Particularly ballsy is this passage: “The current property tax scandal illustrates how badly we need financial controls that protect our tax dollars and our city’s standing in financial markets—not to mention our public reputation.” Evans, of course, has been chair of the finance and revenue committee for nearly a decade—while
Harriette Walters & Co. allegedly stole some $40 million from the city. A November column from the Washington Post’s Colbert I. King, for instance, slammed Evans for ignoring warnings about the tax scam from D.C. Auditor Deborah K. Nichols.
Also noteworthy: Evans’ embrace of the Fenty administration is complete. “[O]ur city also has a new team of smart, dedicated leaders—and I am pleased to join with them,” he wrote. During Fenty’s years on the council, Evans veiled oh-so-thinly his contempt for his hyperambitious colleague from Ward 4. When Fenty ran for mayor, Evans backed former Council Chairman Linda Cropp.
But since then, Evans has pulled in Fenty’s early endorsement, and when LL called the Evans campaign for comment, his call was returned by none other than Fenty political brain Tom Lindenfeld.
Evans faces neighborhood activist Cary Silverman in the September primary. After the letter appeared, Silverman sent LL an e-mail saying the following vis-à-vis Evans’ penchant for change: “I agree. Voters have a clear choice: With me they will get a Council Member with new energy, leadership, and a change in priorities to focus on neighborhood issues, who will work full-time for them. With Evans, they will have more of the same.”
Lindenfeld says that no politician—that he works for, anyway—can rest on his laurels: “Jack Evans has an interest in solving the needs of the future…with the experience and tenacity that he’s brought to being a councilmember to date.”
Political Potpourri
• More than 800 city Democrats showed up at McKinley Technology High School on Saturday to select delegates to this year’s national convention in Denver.
In a bellwether for the city’s presidential preferences, about 500 showed up to vote for Obama delegates, while only about 300 voted for Hillary Clinton pledges. That might have had something to do with Fenty’s big support for the Obama camp and his endorsement of a slate of Obama delegates. The mayor, however, was not in attendance, though LL ran into his political whiz kid, John Falcicchio, walking into the caucus rooms.

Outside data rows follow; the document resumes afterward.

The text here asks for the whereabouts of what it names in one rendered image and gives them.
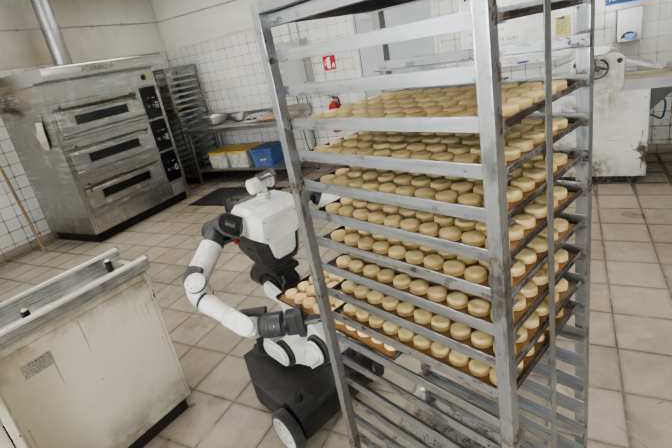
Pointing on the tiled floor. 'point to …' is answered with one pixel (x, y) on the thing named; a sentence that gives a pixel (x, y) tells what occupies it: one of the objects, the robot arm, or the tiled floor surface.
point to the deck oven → (94, 144)
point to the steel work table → (244, 129)
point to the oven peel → (22, 208)
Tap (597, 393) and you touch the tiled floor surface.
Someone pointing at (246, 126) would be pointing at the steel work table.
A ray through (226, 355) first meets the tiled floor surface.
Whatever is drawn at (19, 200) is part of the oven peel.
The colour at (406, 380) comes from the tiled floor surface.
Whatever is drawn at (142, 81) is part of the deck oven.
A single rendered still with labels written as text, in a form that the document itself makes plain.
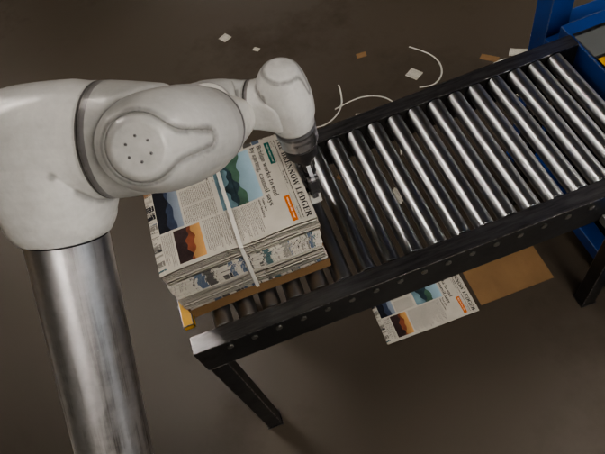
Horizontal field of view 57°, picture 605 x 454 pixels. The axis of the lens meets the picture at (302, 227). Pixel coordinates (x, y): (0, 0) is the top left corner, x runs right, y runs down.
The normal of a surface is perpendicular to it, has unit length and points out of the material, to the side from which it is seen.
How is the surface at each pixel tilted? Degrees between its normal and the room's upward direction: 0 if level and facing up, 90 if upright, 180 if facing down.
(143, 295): 0
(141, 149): 48
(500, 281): 0
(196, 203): 0
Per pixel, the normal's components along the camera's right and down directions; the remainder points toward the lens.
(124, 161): 0.04, 0.23
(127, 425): 0.77, 0.14
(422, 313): -0.16, -0.52
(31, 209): -0.08, 0.43
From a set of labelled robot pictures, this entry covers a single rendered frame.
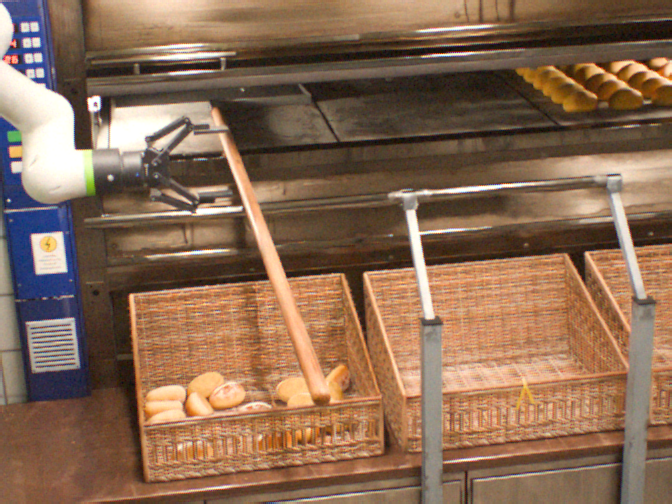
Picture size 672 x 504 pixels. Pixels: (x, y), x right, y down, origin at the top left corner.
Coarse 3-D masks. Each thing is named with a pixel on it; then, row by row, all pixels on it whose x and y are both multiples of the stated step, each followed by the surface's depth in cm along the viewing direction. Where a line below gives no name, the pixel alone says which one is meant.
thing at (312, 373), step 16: (224, 144) 317; (240, 160) 302; (240, 176) 290; (240, 192) 282; (256, 208) 269; (256, 224) 260; (256, 240) 255; (272, 256) 242; (272, 272) 236; (288, 288) 228; (288, 304) 221; (288, 320) 216; (304, 336) 209; (304, 352) 203; (304, 368) 199; (320, 368) 199; (320, 384) 193; (320, 400) 191
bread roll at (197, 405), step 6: (192, 396) 310; (198, 396) 309; (192, 402) 308; (198, 402) 307; (204, 402) 309; (186, 408) 310; (192, 408) 307; (198, 408) 306; (204, 408) 307; (210, 408) 309; (192, 414) 307; (198, 414) 306; (204, 414) 306; (210, 414) 308
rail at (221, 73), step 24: (528, 48) 303; (552, 48) 303; (576, 48) 304; (600, 48) 305; (624, 48) 306; (648, 48) 307; (168, 72) 291; (192, 72) 291; (216, 72) 292; (240, 72) 293; (264, 72) 294; (288, 72) 295
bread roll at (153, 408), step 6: (150, 402) 307; (156, 402) 307; (162, 402) 307; (168, 402) 308; (174, 402) 309; (180, 402) 310; (144, 408) 307; (150, 408) 306; (156, 408) 306; (162, 408) 306; (168, 408) 307; (174, 408) 308; (180, 408) 310; (150, 414) 306; (156, 414) 306
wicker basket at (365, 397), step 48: (192, 288) 321; (240, 288) 323; (336, 288) 328; (144, 336) 321; (192, 336) 323; (240, 336) 324; (288, 336) 327; (336, 336) 328; (240, 384) 326; (144, 432) 281; (192, 432) 284; (240, 432) 286; (336, 432) 303
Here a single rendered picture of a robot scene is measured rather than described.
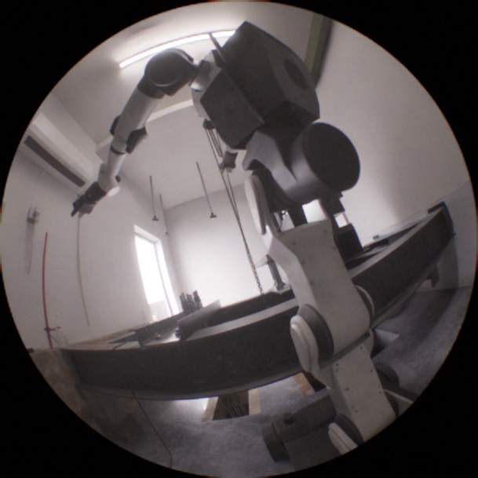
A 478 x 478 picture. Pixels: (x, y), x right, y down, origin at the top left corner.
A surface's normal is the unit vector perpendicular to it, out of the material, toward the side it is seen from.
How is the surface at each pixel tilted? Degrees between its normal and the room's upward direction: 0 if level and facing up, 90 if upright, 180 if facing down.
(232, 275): 90
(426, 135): 90
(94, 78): 180
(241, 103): 109
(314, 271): 83
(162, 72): 170
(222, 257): 90
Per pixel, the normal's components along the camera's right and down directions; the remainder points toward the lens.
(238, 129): -0.48, 0.76
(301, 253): 0.00, -0.39
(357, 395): -0.09, -0.61
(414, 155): -0.94, 0.33
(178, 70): 0.18, 0.91
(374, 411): -0.16, -0.76
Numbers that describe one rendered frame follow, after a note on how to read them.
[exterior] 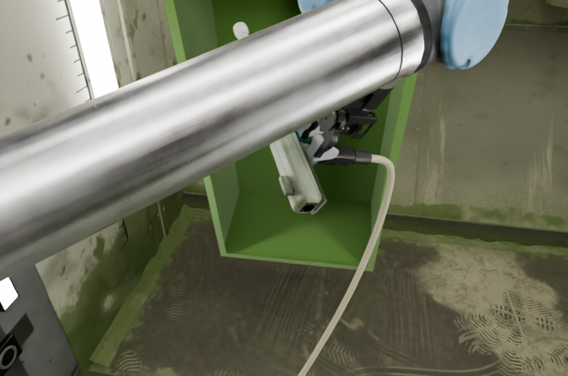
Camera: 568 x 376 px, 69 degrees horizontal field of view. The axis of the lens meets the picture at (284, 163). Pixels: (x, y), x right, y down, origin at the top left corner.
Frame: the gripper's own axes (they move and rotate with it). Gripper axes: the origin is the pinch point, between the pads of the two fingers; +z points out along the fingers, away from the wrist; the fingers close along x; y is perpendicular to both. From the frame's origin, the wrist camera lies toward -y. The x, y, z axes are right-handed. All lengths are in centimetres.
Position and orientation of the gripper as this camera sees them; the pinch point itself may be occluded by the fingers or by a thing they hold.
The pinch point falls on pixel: (298, 153)
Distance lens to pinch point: 75.7
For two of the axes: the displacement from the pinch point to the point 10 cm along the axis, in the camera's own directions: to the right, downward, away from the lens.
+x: -3.0, -7.8, 5.5
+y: 8.6, 0.4, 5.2
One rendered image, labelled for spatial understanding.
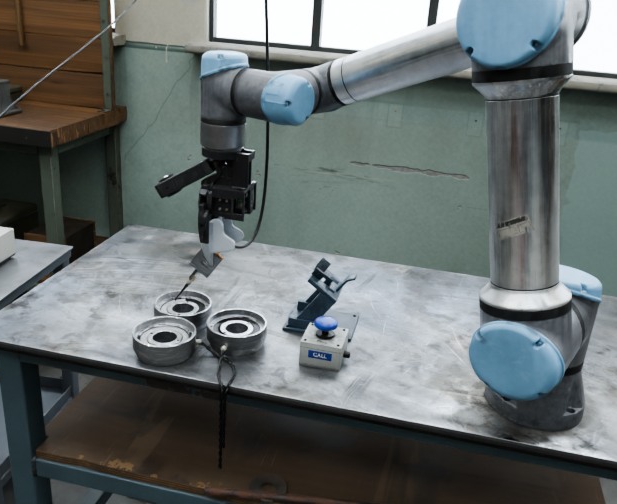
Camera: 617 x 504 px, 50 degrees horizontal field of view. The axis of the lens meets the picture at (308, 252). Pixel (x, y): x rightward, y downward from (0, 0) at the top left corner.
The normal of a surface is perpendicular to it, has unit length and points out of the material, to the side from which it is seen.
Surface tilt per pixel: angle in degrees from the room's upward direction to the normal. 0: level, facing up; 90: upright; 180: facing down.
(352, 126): 90
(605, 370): 0
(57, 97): 90
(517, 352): 97
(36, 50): 90
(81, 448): 0
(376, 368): 0
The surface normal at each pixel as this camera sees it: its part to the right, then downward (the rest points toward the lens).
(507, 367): -0.55, 0.40
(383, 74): -0.45, 0.59
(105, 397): 0.07, -0.92
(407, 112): -0.23, 0.36
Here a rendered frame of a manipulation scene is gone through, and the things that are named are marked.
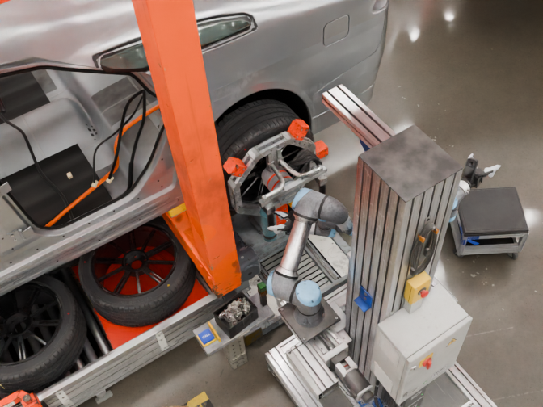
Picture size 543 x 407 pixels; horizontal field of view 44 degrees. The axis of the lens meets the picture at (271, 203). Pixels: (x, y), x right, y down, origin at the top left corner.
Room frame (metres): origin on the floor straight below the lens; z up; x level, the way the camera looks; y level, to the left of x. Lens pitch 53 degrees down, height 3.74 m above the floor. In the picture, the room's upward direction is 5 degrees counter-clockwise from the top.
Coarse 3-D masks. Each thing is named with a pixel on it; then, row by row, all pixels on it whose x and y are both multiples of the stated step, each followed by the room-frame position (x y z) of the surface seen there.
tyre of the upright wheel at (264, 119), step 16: (240, 112) 2.58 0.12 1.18; (256, 112) 2.57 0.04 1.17; (272, 112) 2.58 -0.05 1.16; (288, 112) 2.63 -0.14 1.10; (224, 128) 2.50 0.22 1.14; (240, 128) 2.48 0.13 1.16; (256, 128) 2.45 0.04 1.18; (272, 128) 2.46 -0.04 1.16; (224, 144) 2.43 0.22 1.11; (240, 144) 2.38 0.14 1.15; (256, 144) 2.41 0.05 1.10; (224, 160) 2.34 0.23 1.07; (224, 176) 2.30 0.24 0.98
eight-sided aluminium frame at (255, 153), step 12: (288, 132) 2.47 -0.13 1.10; (264, 144) 2.39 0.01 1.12; (276, 144) 2.38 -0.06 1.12; (288, 144) 2.40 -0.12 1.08; (300, 144) 2.44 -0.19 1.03; (312, 144) 2.48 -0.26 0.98; (252, 156) 2.32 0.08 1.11; (264, 156) 2.33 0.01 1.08; (252, 168) 2.29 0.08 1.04; (312, 168) 2.48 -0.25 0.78; (228, 180) 2.29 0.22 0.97; (240, 180) 2.26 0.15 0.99; (240, 192) 2.25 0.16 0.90; (240, 204) 2.24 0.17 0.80; (252, 204) 2.33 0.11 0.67; (276, 204) 2.36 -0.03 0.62
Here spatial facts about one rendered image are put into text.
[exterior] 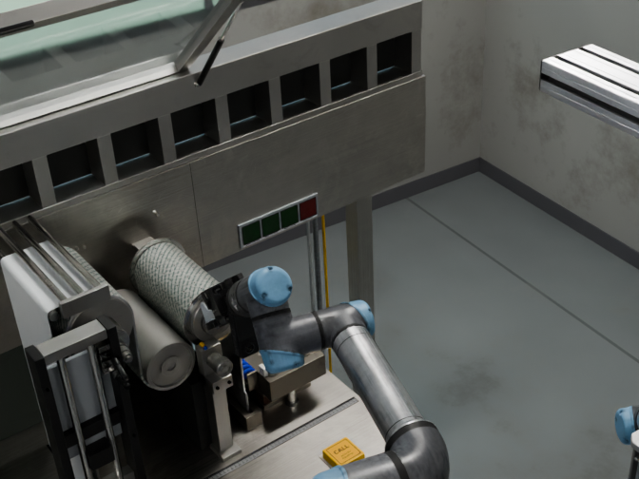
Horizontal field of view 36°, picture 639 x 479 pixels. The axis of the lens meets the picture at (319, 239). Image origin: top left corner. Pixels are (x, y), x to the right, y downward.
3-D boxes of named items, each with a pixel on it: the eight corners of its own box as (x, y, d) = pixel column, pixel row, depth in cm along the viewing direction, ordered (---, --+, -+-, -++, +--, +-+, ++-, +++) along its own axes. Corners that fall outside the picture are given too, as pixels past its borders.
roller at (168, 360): (150, 399, 215) (143, 356, 209) (98, 342, 233) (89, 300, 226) (198, 375, 221) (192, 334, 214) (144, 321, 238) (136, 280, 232)
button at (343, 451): (340, 474, 223) (340, 467, 222) (321, 457, 228) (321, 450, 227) (365, 460, 226) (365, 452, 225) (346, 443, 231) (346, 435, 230)
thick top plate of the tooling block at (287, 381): (271, 402, 234) (269, 382, 231) (185, 322, 262) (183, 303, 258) (326, 373, 242) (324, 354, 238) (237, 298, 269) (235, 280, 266)
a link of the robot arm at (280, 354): (327, 358, 183) (312, 300, 184) (269, 374, 180) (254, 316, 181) (318, 361, 190) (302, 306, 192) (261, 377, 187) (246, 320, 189)
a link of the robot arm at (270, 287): (262, 313, 179) (250, 267, 180) (241, 322, 189) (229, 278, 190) (300, 303, 183) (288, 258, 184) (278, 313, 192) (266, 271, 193)
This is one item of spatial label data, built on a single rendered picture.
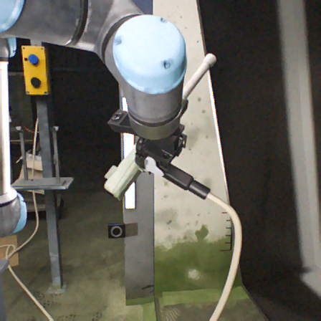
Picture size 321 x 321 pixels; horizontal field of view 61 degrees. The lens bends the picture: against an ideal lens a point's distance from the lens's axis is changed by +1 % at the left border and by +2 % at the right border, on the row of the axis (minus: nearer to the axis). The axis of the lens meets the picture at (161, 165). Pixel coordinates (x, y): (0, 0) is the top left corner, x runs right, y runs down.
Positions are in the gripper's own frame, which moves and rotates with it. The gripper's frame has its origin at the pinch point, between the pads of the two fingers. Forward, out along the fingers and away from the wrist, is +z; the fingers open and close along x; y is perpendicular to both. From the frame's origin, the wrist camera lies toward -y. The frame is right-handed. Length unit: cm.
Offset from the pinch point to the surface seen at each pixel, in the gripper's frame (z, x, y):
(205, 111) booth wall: 66, 66, -11
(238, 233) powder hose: 2.2, -4.1, 26.2
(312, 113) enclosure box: 24, 56, 33
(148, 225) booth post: 101, 0, -8
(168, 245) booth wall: 110, -2, 8
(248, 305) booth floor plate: 125, -5, 66
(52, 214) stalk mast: 110, -26, -66
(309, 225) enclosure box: 57, 31, 57
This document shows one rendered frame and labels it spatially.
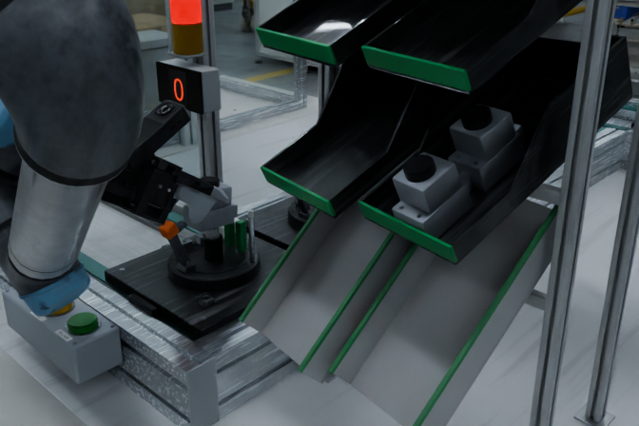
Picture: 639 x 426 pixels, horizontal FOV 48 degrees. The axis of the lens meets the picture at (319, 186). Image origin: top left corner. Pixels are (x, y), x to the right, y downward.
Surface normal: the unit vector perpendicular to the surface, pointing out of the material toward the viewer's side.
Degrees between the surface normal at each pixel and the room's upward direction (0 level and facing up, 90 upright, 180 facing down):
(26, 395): 0
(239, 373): 90
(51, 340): 90
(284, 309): 45
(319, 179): 25
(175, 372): 90
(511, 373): 0
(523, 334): 0
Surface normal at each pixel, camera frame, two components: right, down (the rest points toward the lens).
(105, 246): 0.00, -0.93
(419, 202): -0.73, 0.59
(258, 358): 0.73, 0.25
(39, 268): -0.06, 0.87
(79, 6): 0.59, -0.24
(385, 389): -0.57, -0.50
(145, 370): -0.69, 0.27
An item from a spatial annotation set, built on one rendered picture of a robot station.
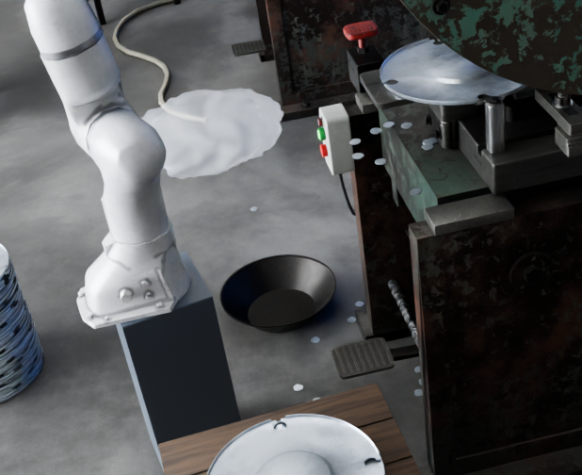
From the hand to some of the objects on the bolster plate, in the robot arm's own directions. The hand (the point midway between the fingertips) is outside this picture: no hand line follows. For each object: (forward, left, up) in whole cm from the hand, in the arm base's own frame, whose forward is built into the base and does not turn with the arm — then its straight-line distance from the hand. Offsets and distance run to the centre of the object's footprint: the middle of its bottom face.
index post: (0, -52, -16) cm, 54 cm away
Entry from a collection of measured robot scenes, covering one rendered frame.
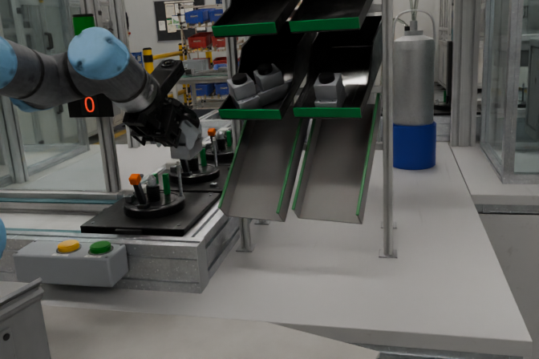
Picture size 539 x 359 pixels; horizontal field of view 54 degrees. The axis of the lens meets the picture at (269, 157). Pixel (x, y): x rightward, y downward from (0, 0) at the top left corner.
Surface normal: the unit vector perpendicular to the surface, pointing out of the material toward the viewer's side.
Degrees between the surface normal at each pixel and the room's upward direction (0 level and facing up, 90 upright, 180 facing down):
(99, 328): 0
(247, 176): 45
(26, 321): 90
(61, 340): 0
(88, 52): 55
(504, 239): 90
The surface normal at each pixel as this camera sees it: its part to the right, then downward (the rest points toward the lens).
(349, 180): -0.32, -0.51
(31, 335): 0.89, 0.06
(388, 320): -0.06, -0.97
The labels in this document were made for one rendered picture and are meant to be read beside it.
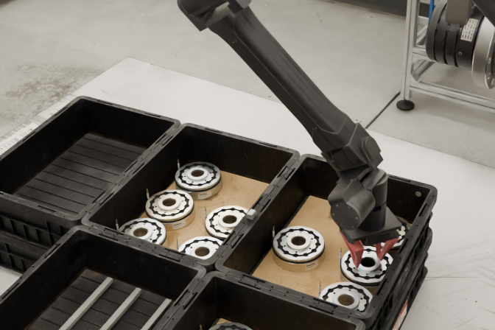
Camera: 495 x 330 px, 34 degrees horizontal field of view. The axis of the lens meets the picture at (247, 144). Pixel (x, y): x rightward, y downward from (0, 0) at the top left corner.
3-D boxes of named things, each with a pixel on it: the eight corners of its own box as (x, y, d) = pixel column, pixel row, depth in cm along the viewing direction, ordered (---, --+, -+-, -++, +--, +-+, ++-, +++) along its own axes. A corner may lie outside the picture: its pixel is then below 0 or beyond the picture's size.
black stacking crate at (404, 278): (303, 196, 179) (303, 154, 173) (434, 233, 167) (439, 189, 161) (216, 314, 151) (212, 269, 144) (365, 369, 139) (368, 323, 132)
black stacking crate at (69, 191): (87, 135, 204) (80, 96, 197) (187, 163, 192) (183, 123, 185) (-24, 227, 175) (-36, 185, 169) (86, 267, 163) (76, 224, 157)
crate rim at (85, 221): (185, 129, 186) (184, 121, 185) (303, 160, 174) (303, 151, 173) (79, 232, 157) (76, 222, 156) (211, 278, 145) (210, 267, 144)
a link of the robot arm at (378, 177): (393, 167, 142) (364, 158, 144) (376, 188, 137) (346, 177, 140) (391, 199, 145) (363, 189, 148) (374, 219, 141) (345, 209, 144)
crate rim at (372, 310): (303, 160, 174) (303, 151, 173) (439, 196, 162) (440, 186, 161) (211, 278, 145) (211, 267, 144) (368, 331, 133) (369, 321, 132)
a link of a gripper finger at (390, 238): (398, 267, 151) (401, 228, 146) (364, 277, 150) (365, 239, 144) (381, 245, 157) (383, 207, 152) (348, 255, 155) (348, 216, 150)
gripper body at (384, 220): (402, 233, 147) (404, 200, 143) (351, 247, 145) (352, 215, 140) (385, 212, 152) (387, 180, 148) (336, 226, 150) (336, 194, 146)
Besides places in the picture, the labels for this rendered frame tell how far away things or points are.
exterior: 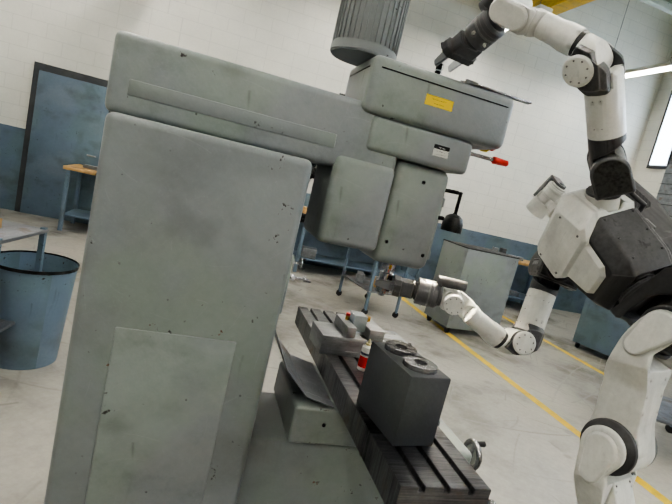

Whether or not the mayor’s slate, dubbed “Barack Gets D.C. the Vote,” had a good day or not was yet to be determined by LL’s press time, as about 40 challenged ballots remained to be counted. Those would be ballots cast by folks whose names did not appear on the Democratic voter rolls on hand that afternoon. Results are expected Thursday.
More drama: Ward 1 Councilmember Jim Graham, Ward 5 Councilmember Thomas, and local labor honcho Joslyn N. Williams had all submitted their names to be considered for spots as Clinton delegates, but none of their names appeared on the Clinton ballots distributed on Saturday.
A spokesperson for Williams, president of the local AFL-CIO council, said he didn’t want to risk possibly supporting a candidate other than one his organization might endorse. Graham says he withdrew his name simply to give someone else a shot. “It doesn’t affect my support for Hillary Clinton. I want to emphasize that,” he says. Thomas expressed a similar sentiment, saying he’s got a good shot at being added to the delegation later in the process.
Graham served as a delegate for Al Gore in 2000 and was selected as a Howard Dean delegate in 2004, though he didn’t get to attend the convention due to John Kerry’s strong showing in the D.C. primary. “I’ve had the National Democratic Convention experience,” he says. “This year, I felt I would help someone else have the experience.”
As far as why he put his name forward in the first place, Graham says it was “because I was encouraged to do so. Then I decided what I decided.”
And even though he bowed out, Graham touts his electability: “I think I would have been selected. I think I had the votes.”